How do you find points of inflection and determine the intervals of concavity given #y=2x^(1/3)+3#?

Question

Ezekiel Alexander · Accepted Answer

Investigate the sign of #y''# #y' = 2/3x^(-2/3)# #y'' = -4/9x^(-5/3) = (-4)/(9x^(5/3))# Note that the sign of #x^(5/3)# is the same as that of #x#, so #y''# is positive left of #x=0# and the graph is concave up (convex) and #y''# is negative right of #0# and the graph is concave down (concave).
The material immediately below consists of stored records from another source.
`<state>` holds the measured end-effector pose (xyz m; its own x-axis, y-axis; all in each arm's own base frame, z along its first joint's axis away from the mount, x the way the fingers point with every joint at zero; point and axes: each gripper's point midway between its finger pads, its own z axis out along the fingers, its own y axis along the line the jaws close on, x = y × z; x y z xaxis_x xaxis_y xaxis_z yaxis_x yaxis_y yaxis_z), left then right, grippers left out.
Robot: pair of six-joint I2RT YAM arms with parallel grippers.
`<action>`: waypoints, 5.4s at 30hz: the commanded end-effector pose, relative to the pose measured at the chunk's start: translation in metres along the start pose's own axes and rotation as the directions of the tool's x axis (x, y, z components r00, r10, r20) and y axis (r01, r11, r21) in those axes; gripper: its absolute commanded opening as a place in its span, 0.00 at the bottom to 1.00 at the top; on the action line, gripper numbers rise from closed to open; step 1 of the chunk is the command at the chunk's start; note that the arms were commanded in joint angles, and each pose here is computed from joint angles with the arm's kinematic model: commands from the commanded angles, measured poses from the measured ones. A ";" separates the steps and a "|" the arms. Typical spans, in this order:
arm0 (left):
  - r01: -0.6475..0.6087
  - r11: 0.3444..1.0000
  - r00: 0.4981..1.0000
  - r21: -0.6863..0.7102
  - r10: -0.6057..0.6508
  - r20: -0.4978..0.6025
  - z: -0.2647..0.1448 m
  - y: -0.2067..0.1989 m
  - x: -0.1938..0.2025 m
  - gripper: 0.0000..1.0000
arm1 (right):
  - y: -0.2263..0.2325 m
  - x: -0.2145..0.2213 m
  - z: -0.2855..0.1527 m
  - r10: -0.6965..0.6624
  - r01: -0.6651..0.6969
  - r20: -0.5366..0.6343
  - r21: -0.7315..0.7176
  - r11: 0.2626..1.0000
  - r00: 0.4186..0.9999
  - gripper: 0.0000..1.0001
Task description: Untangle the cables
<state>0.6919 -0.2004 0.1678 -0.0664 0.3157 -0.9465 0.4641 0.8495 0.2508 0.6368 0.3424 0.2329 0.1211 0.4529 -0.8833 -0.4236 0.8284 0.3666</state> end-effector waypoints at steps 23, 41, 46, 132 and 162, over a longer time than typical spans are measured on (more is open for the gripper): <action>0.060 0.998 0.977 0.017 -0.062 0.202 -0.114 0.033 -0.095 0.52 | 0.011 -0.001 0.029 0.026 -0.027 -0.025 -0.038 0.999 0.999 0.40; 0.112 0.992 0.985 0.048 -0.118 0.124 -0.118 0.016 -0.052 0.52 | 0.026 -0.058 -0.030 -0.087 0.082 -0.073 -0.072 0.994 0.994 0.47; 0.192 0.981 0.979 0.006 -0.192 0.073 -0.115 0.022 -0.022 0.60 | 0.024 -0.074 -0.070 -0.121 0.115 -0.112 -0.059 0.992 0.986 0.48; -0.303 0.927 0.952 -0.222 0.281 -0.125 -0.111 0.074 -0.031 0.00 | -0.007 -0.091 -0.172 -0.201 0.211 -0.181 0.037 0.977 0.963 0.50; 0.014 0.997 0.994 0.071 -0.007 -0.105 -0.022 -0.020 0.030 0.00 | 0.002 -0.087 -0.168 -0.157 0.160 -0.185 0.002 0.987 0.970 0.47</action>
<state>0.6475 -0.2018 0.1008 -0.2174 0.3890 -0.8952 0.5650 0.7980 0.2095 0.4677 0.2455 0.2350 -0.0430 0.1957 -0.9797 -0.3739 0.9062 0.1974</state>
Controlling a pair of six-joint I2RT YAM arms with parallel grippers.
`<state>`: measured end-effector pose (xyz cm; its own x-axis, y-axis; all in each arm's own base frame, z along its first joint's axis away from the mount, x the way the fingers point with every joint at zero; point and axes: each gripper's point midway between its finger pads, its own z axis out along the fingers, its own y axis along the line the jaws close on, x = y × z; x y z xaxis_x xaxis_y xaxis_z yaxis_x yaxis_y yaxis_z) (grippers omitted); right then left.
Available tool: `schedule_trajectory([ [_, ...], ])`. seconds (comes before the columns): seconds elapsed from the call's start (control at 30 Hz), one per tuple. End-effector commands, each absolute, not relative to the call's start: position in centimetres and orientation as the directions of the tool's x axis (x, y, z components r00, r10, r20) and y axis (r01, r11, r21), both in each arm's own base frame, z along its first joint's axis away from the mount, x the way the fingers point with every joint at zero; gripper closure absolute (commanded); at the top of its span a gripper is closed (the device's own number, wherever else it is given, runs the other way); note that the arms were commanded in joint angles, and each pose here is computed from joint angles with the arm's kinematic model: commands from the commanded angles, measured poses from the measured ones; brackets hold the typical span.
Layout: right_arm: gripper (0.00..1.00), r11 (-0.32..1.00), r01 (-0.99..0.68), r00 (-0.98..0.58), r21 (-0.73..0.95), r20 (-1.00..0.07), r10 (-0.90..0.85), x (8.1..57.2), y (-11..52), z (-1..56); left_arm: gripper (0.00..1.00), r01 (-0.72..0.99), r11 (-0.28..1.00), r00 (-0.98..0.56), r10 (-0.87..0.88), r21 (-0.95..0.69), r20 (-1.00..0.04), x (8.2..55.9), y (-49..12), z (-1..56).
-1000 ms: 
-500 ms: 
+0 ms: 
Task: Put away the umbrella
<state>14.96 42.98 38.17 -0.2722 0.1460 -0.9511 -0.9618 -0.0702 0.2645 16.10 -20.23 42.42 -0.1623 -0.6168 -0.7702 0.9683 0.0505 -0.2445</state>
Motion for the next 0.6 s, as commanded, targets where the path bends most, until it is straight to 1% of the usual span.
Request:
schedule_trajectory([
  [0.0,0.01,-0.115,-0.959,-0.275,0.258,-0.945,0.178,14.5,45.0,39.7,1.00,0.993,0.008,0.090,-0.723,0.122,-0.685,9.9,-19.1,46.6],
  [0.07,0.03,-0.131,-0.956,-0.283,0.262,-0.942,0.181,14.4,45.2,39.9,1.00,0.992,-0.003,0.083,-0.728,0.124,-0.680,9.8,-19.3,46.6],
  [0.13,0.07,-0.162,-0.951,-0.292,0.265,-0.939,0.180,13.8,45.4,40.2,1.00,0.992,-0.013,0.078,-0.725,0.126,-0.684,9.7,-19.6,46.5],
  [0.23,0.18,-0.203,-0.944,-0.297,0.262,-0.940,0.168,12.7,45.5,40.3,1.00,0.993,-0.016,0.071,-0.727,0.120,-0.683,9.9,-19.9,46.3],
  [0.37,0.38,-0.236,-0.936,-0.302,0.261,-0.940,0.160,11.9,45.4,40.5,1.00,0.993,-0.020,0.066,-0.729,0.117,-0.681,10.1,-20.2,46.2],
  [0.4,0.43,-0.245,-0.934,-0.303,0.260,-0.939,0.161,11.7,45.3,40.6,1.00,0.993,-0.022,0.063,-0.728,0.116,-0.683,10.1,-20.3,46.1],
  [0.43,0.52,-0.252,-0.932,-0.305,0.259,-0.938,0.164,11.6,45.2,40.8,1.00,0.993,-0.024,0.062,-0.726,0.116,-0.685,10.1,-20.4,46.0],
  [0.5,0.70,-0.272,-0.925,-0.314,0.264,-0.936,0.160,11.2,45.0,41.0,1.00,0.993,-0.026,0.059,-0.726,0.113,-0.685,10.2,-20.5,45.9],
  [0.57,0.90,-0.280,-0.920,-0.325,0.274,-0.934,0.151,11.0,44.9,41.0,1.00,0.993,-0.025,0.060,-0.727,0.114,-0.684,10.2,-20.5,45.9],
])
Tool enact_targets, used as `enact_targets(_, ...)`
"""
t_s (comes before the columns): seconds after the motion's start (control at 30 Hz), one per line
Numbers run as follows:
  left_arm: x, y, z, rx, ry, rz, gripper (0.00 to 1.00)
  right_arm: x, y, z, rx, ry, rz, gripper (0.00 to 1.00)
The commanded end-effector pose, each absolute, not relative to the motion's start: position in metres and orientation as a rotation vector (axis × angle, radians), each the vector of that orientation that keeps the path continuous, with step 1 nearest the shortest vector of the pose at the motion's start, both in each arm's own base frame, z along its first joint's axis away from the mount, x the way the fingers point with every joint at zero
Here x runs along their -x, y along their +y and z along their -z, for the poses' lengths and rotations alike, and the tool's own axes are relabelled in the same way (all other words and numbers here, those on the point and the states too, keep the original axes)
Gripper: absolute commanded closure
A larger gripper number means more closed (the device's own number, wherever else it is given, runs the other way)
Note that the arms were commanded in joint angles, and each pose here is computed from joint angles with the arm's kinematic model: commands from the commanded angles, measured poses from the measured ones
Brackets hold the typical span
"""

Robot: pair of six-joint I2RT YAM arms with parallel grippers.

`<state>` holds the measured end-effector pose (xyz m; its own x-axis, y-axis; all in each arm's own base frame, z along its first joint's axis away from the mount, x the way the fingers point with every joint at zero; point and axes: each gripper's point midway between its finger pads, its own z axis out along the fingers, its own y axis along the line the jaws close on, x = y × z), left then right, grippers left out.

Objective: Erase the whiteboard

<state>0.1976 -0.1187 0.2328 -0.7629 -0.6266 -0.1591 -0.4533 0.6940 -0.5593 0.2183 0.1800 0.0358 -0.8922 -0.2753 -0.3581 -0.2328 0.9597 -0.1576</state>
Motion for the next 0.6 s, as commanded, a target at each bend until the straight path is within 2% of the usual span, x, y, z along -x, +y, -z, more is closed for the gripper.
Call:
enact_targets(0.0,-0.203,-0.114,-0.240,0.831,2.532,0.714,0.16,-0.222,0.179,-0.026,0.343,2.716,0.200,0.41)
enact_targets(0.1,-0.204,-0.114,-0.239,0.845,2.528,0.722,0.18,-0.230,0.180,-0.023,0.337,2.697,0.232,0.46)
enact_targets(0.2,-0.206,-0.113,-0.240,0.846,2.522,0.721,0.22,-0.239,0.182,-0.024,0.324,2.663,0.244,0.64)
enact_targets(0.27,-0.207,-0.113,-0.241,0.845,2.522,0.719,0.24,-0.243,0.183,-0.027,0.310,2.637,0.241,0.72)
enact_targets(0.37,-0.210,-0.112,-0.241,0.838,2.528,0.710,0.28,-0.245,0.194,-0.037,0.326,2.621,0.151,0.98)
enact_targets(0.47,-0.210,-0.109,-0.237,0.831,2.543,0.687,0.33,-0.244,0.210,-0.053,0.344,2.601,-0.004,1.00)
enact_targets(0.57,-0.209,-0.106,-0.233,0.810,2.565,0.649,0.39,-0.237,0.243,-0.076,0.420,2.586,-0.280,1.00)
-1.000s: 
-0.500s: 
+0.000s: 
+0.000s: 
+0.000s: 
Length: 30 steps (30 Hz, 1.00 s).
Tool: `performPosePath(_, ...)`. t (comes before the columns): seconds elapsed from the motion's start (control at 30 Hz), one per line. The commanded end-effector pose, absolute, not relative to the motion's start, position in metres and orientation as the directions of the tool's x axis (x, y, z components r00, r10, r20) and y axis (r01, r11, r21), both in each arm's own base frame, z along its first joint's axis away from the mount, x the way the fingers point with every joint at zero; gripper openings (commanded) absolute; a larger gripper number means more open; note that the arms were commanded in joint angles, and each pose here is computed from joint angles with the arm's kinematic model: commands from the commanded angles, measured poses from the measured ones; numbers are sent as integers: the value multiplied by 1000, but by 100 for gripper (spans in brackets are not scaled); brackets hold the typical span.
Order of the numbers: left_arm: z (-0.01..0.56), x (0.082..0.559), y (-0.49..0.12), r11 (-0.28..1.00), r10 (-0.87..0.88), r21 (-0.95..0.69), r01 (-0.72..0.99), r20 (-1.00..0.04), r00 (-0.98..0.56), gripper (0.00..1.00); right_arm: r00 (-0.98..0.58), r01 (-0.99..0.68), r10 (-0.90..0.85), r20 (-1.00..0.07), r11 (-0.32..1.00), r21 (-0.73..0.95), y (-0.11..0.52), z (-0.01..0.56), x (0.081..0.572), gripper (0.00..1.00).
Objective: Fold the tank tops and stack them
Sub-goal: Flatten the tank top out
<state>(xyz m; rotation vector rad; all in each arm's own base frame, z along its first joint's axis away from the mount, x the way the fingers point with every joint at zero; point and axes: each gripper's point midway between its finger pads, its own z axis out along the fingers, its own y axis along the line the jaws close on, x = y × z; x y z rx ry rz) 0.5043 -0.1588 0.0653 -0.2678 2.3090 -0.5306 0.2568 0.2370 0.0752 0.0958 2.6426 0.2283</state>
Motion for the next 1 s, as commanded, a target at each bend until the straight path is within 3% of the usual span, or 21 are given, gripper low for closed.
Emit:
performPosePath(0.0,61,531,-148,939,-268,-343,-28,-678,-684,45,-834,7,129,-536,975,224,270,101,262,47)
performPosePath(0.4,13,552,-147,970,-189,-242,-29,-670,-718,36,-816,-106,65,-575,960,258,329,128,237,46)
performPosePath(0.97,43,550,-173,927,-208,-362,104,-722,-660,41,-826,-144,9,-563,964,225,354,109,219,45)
The concavity changes at #x = 0# whic is in the domain of the function, so there is a inflection point at #x = 0# which make #y = 3# #(0,3)# is the only inflection point.

Emma Aldridge · Answer

undefined To find the points of inflection and determine the intervals of concavity for the function $y = 2x^\frac{1}{3} + 3$, follow these steps:

1. Find the first and second derivatives of the function.
2. Set the second derivative equal to zero and solve for $x$ to find the possible points of inflection.
3. Use the first derivative test or second derivative test to determine the concavity of the function in the intervals between the critical points found in step 2.
4. Determine the intervals of concavity based on the results from step 3.

Let's proceed with these steps:

1. Find the first derivative:
$$y' = \frac{2}{3}x^{-\frac{2}{3}}$$

2. Find the second derivative:
$$y'' = -\frac{4}{9}x^{-\frac{5}{3}}$$

3. Set the second derivative equal to zero and solve for $x$:
$$-\frac{4}{9}x^{-\frac{5}{3}} = 0$$
This implies $x$ can't be zero, so there are no points of inflection.

4. Determine the intervals of concavity:
Since the second derivative is negative for all $x$, the function is concave down for all $x$ values. Therefore, there are no intervals of concavity.

In summary, for the function $y = 2x^\frac{1}{3} + 3$, there are no points of inflection, and the function is concave down for all $x$ values.